Problem statement:
Scan the listing below. Copy each line that contains "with".

Dataset section:
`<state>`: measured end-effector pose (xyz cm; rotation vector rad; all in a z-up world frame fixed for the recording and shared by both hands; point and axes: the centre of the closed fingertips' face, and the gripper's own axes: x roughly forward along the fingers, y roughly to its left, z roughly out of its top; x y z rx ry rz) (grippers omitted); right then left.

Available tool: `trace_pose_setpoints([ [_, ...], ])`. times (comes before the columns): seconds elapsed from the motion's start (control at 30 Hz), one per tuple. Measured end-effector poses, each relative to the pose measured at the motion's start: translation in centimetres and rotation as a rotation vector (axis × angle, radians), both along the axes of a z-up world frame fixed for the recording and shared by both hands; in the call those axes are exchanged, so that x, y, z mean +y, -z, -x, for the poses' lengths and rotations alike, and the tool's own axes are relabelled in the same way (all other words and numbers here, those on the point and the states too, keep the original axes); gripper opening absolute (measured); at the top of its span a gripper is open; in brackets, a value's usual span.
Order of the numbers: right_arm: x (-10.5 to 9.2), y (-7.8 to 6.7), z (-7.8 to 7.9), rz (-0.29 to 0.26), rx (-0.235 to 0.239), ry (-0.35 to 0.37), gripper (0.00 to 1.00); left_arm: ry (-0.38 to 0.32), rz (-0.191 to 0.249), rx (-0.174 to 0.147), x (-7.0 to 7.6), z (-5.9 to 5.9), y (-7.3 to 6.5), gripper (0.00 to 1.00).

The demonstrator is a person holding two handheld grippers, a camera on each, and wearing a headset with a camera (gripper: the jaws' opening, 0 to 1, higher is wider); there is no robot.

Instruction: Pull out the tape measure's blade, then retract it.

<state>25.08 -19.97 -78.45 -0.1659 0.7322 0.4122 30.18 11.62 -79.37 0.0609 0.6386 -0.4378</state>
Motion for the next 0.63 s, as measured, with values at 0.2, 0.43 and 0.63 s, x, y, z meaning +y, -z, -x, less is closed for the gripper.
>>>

Written response:
The demonstrator is a person holding two handheld grippers, a camera on each, and wearing a headset with a camera (gripper: the jaws' opening, 0 to 1, higher is wider); there is no robot.
Motion for the next 0.63 s, as measured, with values at 0.2, 0.43 and 0.63 s, x, y, z meaning +y, -z, -x, less is closed for the gripper.

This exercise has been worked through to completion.